Pearl has a more general-audience book coming out this year coauthored with
Dana Mackenzie called The Book of Why: The Science of Cause and Effect. I'm
hoping that it will be a more gentle introduction to the topic. I'll check out
Dawid in the meantime.

------
orbital-decay
>Such systems cannot reason about interventions and retrospection and,
therefore, cannot serve as the basis for strong AI.

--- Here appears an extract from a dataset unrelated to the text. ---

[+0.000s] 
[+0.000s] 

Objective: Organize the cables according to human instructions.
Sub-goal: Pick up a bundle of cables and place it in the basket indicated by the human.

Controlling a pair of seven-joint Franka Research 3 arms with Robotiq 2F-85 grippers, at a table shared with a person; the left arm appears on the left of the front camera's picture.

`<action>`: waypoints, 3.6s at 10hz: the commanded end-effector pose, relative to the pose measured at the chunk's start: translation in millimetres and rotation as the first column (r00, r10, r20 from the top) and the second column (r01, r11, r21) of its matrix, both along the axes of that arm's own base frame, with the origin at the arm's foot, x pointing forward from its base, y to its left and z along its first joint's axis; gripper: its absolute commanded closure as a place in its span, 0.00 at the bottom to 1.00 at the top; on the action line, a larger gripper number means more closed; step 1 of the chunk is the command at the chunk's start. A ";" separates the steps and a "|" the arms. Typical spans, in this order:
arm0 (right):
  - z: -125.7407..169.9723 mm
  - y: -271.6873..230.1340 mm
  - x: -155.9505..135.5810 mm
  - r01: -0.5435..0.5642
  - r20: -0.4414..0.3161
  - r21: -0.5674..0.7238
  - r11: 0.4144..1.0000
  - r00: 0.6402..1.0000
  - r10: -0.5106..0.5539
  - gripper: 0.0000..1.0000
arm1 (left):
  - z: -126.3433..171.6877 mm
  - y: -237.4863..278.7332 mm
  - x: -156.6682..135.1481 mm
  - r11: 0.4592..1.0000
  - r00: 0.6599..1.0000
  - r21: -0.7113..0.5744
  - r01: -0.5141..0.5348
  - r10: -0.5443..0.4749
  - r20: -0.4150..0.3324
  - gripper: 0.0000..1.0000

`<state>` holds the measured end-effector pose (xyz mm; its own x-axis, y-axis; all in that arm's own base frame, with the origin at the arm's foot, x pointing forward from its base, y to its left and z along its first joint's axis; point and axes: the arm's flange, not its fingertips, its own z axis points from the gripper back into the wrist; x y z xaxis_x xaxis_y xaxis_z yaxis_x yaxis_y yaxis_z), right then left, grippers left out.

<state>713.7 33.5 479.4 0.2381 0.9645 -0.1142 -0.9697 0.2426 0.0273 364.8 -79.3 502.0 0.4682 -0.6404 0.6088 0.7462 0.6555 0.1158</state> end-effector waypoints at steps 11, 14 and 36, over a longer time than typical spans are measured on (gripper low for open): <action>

Can't they, though? Humans can't reason about quite a lot of their own
behavior either. Another question, as a complete outsider to the topic: can't
reasoning be implemented as a higher order abstraction over a statistical
model?

------
YeGoblynQueenne
>> To appreciate the extent of this denial, readers would be stunned to know
that only a few decades ago scientists were unable to write down a
mathematical equation for the obvious fact that “mud does not cause rain.”
Even today, only the top echelon of the scientific community can write such an
equation and formally distinguish “mud causes rain” from “rain causes mud.”
And you would probably be even more surprised to discover that your favorite
college professor is not among them.

I know who Judea Pearl is, but this is just conceited. "Only the top echelon
of the scientific community"? What, of _any_ field?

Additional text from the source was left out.